Upgrading a Fedora system using bcache to Fedora 30 results in massive filestem corruption. This is caused specifically caused by kernels built for Fedora 30, while the same kernels built for Fedora 29 work just fine. A notable difference between Fedora 29 and Fedora 30 is the fact that Fedora 29 uses gcc8 and Fedora uses gcc9.
More details can be found in the linked Fedora bug report.
Same issue for me.
I can confirm this issue
Please look at https://bugzilla.redhat.com/show_bug.cgi?id=1708315 to see the progresses that have been made (Thahks to Rolf). In summary : The problem occurs only if the kernel has been compiled with gcc 9.x.y. The problem doesn't occur in "none" mode, but in writethrough or in writeback mode. This shows that the frontend metadata is not read properly (driver returns a wrong block if the block data is present in the frontend).
I confirm the issue kernel 5.1.3 built with gcc 9.1.0 causes data loss when bcache has cache device. Without attached cache device it works.

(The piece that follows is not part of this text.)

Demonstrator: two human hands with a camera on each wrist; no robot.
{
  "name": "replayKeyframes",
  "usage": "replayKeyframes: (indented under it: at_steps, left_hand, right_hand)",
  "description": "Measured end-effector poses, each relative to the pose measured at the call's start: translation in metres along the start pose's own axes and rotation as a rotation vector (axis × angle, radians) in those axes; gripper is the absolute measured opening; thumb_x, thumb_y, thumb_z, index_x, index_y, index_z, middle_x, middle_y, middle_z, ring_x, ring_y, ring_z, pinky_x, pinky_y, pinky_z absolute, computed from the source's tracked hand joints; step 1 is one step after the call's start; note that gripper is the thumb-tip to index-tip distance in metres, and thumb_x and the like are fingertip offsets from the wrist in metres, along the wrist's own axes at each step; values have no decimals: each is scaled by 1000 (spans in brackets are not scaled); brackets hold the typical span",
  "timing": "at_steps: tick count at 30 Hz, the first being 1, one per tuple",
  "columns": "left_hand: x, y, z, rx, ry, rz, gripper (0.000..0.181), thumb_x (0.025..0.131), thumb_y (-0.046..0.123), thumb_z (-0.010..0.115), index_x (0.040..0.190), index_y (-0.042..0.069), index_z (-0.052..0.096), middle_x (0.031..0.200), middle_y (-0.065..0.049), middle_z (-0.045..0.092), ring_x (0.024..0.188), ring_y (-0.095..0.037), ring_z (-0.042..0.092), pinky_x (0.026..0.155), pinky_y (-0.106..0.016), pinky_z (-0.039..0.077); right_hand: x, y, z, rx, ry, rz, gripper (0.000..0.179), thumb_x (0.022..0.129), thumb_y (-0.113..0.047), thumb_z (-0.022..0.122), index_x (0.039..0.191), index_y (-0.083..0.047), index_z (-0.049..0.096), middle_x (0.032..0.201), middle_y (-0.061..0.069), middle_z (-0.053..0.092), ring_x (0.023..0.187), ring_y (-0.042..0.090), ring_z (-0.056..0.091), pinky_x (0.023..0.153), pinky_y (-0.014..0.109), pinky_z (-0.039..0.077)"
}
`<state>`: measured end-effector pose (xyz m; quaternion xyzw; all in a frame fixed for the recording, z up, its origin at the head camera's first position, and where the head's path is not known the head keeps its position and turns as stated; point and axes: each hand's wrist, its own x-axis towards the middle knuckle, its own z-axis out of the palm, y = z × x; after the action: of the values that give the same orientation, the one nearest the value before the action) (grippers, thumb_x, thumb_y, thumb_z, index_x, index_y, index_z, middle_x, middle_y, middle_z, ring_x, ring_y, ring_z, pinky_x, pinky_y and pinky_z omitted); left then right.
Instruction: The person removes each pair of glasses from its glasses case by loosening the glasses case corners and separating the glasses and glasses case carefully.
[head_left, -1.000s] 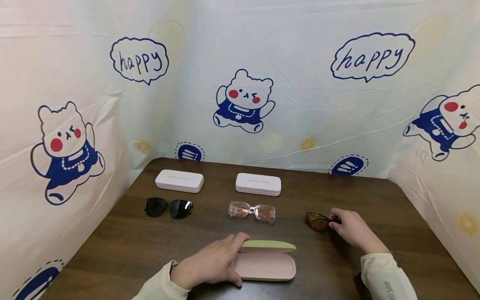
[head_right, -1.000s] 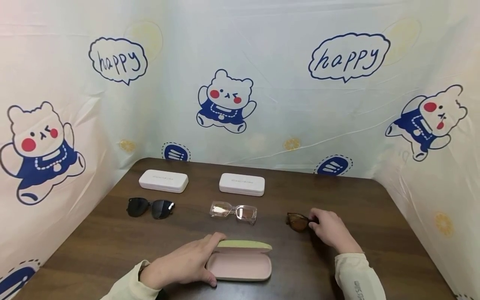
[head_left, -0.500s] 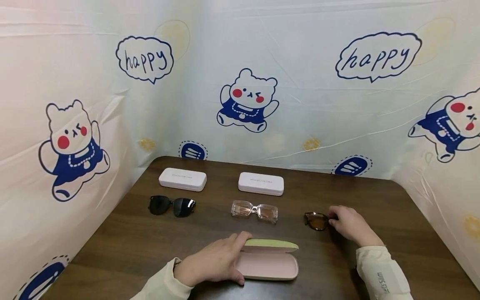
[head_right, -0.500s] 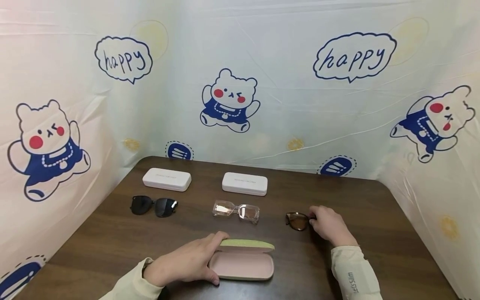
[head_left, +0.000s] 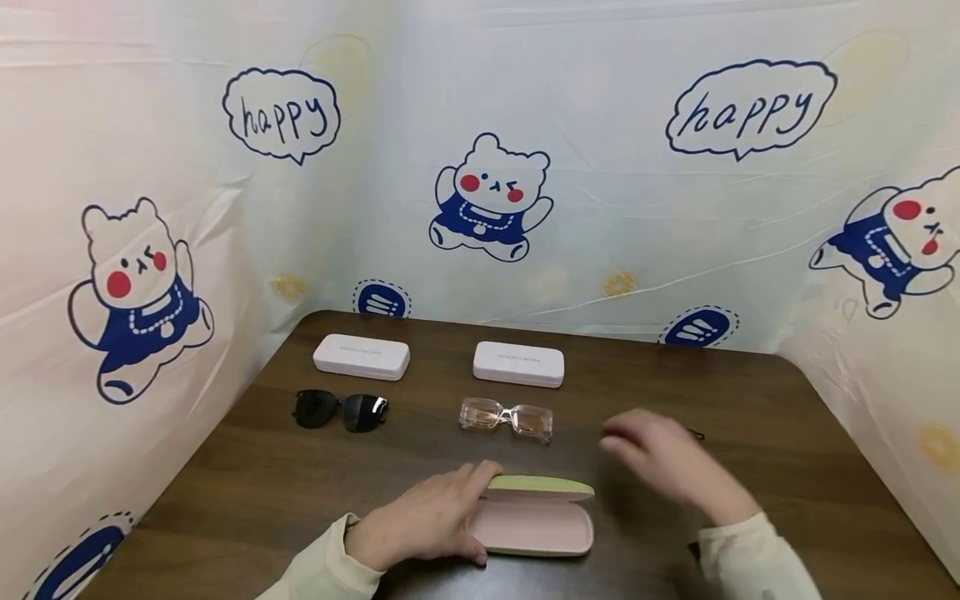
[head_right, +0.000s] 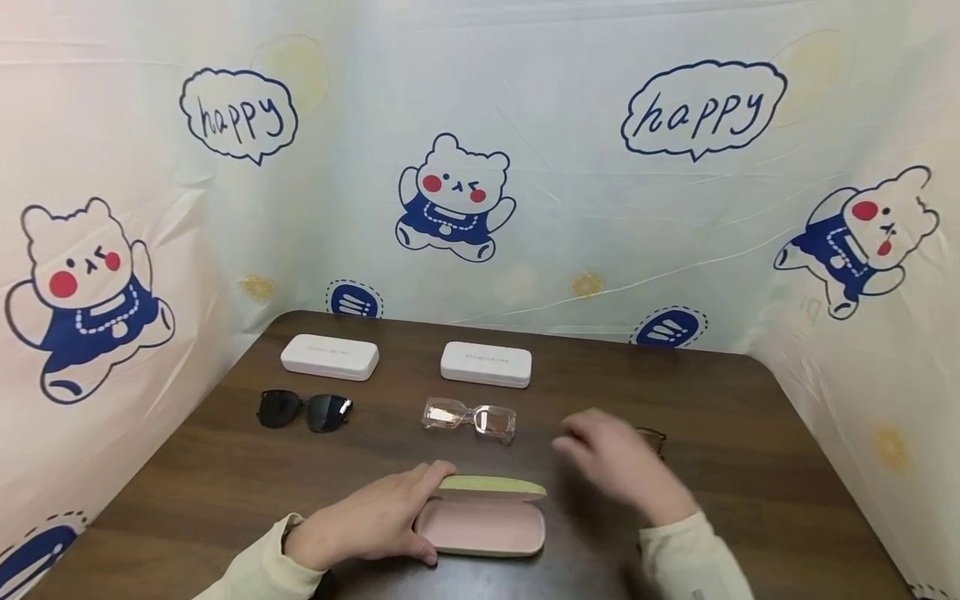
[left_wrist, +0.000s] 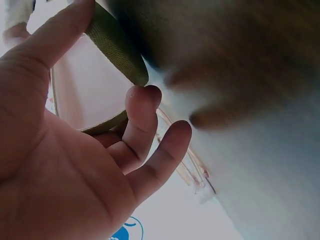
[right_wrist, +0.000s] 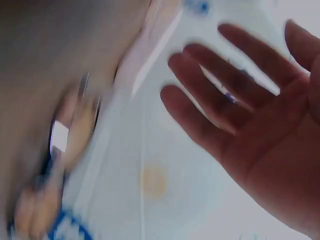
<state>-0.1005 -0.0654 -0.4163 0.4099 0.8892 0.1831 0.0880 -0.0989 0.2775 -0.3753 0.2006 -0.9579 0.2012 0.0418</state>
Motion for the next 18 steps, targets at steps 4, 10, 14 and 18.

Created attachment 283141 [details] preprocessed output of bch_btree_insert_key() I believe I may have identified the issue. The problematic file for me was bset.o (when bset.o was compiled by GCC 8.3.0 and the rest by GCC 9.1.0, the issue disappeared). The bug was present even when bset.o was compiled by GCC 9.1.0 with -O0 (I had to comment out pr_debug() in btree_mergesort() to make it compile). Looking at the assembly of bset.o, the only obvious changes were in btree_mergesort() and bch_btree_insert_key(). I then generated the assembly output of bset.c by both GCC versions. When the code of bch_btree_insert_key() generated by GCC 9 was replaced by the code from GCC 8, the issue disappeared again. Further examination of the assembly revealed that the uninitialized space of `iter` is now shared by another temporary (whereas previously they occupied two separate locations, at least in the assembly compiled with -O0). As far as I can see, the real issue is in the PRECEDING_KEY() macro; it returns an address of a temporary which goes out of scope at the end of the compound statement expresion (see the attached preprocessed version of bch_btree_insert_key()). As a result, the arguments `iter` and `search` of bch_btree_iter_init() point to overlapping memory locations. When bch_btree_iter_init() writes to `iter`, `search` is clobbered. I did only a very limited testing in a virtual machine, with the cache and the backing device both being loop devices backed by files on tmpfs. The actual test consisted of formatting /dev/bcache0 to Btrfs and mounting it: # mkfs.btrfs -f /dev/bcache0 # mount /dev/bcache0 /mnt # <-- The failure was here. # umount /mnt There wasn't any success reproducing it with the fio script provided in Red Hat's Bugzilla.
Congratulations Lukãs, Could you send a pacth, such a way we could test it ? Thank you
Created attachment 283145 [details] quick patch for the issue I was just initializing `iter` to zero in bch_btree_insert_key() to force the compiler to not reuse the memory location (it worked for -O0) like so: struct btree_iter iter = {0}; Anyway, you can test the attached patch I made just now.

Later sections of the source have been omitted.